Covid Patients Show Key Immunity Gauge After Six Months in Study

A crucial type of defensive blood cell persists for at least six months in people after Covid-19.

A crucial type of defensive blood cell persists for at least six months in people after Covid-19, even in those who had no symptoms, in a new study that may ease concern about waning immunity and its implications for a vaccine.

The research on 100 people shows that all had T-cell responses against a range of the coronavirus’s proteins, including the spike protein used as a marker in many vaccine studies, after half a year. Those who experienced symptoms had levels that were at least 50% higher than those who didn’t.

As a handful of vaccines nears the finish line, it’s still unclear how long any protection they afford would last. A small number of patients have fallen ill with Covid-19 twice.

“This is promising news,” said Fiona Watt, executive chair of the U.K.’s Medical Research Council. “If natural infection with the virus can elicit a robust T-cell response, then this may mean that a vaccine could do the same.”

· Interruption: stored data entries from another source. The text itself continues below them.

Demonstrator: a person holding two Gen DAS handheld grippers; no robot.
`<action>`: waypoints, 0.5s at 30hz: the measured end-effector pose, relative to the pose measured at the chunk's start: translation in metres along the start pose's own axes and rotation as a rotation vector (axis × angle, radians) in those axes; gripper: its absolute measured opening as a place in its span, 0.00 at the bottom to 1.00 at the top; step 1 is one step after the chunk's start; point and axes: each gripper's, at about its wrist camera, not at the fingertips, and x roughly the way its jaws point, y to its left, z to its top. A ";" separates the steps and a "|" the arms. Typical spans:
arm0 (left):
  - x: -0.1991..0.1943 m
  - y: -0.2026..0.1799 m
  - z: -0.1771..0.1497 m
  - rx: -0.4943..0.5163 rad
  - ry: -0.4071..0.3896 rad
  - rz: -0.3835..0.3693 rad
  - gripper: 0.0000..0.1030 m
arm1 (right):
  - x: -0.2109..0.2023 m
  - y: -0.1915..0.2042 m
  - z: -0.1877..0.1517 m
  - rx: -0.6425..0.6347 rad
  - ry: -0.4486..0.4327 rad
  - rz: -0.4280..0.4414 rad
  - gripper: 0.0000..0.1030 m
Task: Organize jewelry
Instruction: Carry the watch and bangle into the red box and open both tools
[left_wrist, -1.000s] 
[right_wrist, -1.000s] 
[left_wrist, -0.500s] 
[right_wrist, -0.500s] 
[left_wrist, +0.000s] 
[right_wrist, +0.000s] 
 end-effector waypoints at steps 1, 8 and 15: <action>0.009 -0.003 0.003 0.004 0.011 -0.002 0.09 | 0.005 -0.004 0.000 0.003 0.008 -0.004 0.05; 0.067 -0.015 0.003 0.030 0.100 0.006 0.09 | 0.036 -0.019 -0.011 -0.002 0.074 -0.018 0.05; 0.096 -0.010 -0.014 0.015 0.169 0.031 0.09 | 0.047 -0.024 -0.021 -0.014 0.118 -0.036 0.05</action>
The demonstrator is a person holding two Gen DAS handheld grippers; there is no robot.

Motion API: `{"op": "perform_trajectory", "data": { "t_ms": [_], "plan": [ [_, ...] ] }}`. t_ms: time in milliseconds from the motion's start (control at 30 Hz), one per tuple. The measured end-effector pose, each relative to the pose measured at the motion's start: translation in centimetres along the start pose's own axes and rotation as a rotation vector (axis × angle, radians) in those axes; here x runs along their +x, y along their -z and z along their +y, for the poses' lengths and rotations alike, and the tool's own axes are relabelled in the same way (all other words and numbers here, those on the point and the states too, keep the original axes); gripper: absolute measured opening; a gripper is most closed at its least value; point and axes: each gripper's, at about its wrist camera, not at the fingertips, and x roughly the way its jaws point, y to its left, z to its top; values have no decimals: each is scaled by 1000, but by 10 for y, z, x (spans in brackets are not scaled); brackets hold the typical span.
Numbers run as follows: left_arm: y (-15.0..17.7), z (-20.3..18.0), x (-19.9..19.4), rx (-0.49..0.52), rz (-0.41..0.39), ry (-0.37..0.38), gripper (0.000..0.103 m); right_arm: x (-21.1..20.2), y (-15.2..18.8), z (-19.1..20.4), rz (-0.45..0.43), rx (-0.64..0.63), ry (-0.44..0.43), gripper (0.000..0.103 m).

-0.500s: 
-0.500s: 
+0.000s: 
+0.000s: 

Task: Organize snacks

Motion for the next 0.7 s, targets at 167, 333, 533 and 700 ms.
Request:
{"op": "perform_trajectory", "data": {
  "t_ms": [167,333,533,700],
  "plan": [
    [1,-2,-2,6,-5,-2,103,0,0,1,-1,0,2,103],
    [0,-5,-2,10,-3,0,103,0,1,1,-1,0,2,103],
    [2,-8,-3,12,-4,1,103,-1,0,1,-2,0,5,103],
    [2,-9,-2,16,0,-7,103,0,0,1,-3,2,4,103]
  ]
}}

A previous study, published last month by Imperial College London, raised concern that immune defenses may wane, as it showed that the percentage of Britons with antibodies declined over time.

Read more: Antibody Defense Against Covid Wanes Over Time, Study Suggests

T cells aren’t antibodies. They are white blood cells that can remember past diseases, kill virus-infected cells and rouse antibodies to marshal defenses when they are needed. People infected with another coronavirus that was responsible for the SARS epidemic in 2003, for example, still have a T-cell response to the disease 17 years later.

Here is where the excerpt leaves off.